Mohamed (nome fictício para proteção de identidade da testemunha), agricultor na aldeia de Chanchi, descreveu por seu lado que perdeu a mulher e um outro familiar, uma criança de 13 anos, a 23 de outubro durante combates entre o EI e as Peshmerga. Este homem contou que os combatentes do EI os impediram de fugir da zona.

Um grupo de umas 70 pessoas tinha-se abrigado numa casa no extremo norte da aldeia quando os morteiros atingiram o local por volta das 13h daquele dia, recordaram várias testemunhas. O rapaz de 13 anos morreu imediatamente, em resultado de ferimentos na cabeça, e três outras crianças, entre os quatro e os 13 anos, foram feridas.

“A minha mulher foi atingida abaixo das costelas e, conforme o tempo foi passando, ela sentiu dores cada vez mais agudas e a hemorragia agravou-se, ao ponto de ficar com as roupas cobertas de sangue. Estávamos encurralados dentro da casa e os combates continuavam. Ela morreu ali mesmo e não pude fazer nada para a salvar. Tínhamos pedido aos Daesh para nos deixarem partir para Mossul, mas eles recusaram. E dispararam contra alguns dos nossos vizinhos que tentaram escapulir-se da aldeia”, reportou este agricultor de Chanchi.

Em alguns casos, combatentes do EI forçaram os civis residentes em aldeias a sul de Mossul a deslocarem-se para zonas do território sob o seu controlo conforme retiravam face aos ataques das forças governamentais iraquianas. Responsáveis das autoridades locais, ativistas e um residente do distrito de Al-Qayyara, que falou por telefone com os investigadores da Amnistia Internacional a partir de uma zona sob o controlo do EI, reportaram que havia civis mantidos em escolas, residências e outros locais próximos dos guerrilheiros do EI em Hamam al-Alil, os quais tinham sido forçados pelo grupo armado a abandonarem as suas casas e a deslocarem-se mais para sul no território.

Restrições austeras nos campos do Curdistão

Civis que conseguiram fugir para áreas sob o controlo das forças do Governo Regional do Curdistão desde o início das operações militares para retomar Mossul, e que se encontram atualmente em Zelikan e Khazer, não têm permissão para sair dos campos de deslocados, exceto para receberem tratamento médico em casos de emergências graves.

E mesmo nestes casos não é autorizado que familiares acompanhem as pessoas doentes ou feridas, incluindo quando são crianças.
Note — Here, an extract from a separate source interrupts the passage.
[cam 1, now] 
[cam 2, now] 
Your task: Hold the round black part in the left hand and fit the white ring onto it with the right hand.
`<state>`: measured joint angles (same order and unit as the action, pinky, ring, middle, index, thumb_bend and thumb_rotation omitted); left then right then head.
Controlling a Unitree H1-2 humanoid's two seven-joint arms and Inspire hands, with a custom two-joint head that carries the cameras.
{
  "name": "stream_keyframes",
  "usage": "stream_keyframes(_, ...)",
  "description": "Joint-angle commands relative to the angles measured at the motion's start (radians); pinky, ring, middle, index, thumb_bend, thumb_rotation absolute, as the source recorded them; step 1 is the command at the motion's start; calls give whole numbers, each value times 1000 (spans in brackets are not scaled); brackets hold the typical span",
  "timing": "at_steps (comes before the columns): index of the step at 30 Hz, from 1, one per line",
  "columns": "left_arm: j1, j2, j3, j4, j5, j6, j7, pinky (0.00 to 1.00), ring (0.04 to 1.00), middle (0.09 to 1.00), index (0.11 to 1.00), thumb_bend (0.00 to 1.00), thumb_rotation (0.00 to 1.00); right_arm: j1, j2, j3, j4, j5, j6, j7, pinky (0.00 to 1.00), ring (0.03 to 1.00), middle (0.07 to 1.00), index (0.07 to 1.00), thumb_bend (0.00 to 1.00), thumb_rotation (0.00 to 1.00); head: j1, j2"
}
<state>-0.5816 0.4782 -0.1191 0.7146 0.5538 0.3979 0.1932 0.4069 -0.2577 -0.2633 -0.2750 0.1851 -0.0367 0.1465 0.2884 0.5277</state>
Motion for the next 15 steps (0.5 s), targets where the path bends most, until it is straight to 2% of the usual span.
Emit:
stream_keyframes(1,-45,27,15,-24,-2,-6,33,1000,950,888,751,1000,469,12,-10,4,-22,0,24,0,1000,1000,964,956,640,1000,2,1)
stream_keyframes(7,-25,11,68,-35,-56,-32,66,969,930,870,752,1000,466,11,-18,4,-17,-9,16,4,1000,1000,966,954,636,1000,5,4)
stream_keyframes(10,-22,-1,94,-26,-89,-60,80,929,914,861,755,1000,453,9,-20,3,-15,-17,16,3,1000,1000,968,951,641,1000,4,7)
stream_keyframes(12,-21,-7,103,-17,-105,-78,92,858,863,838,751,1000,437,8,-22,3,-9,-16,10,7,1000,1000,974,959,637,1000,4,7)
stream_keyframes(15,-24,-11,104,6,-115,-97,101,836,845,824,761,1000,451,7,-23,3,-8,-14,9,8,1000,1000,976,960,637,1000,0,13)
Estas restrições, a par da proibição do uso de telemóveis pelos recém-chegados aos campos, aplicam-se até a quem passou pelos rastreios de segurança das autoridades para determinar se essas pessoas têm alguma ligação ao EI.

As autoridades do Governo Regional do Curdistão justificam estas restrições com argumentos de segurança. A Amnistia Internacional exortou já as autoridades curdas em várias ocasiões a porem fim às proibições arbitrárias e discriminatórias à liberdade de movimento das pessoas deslocadas internamente no Iraque.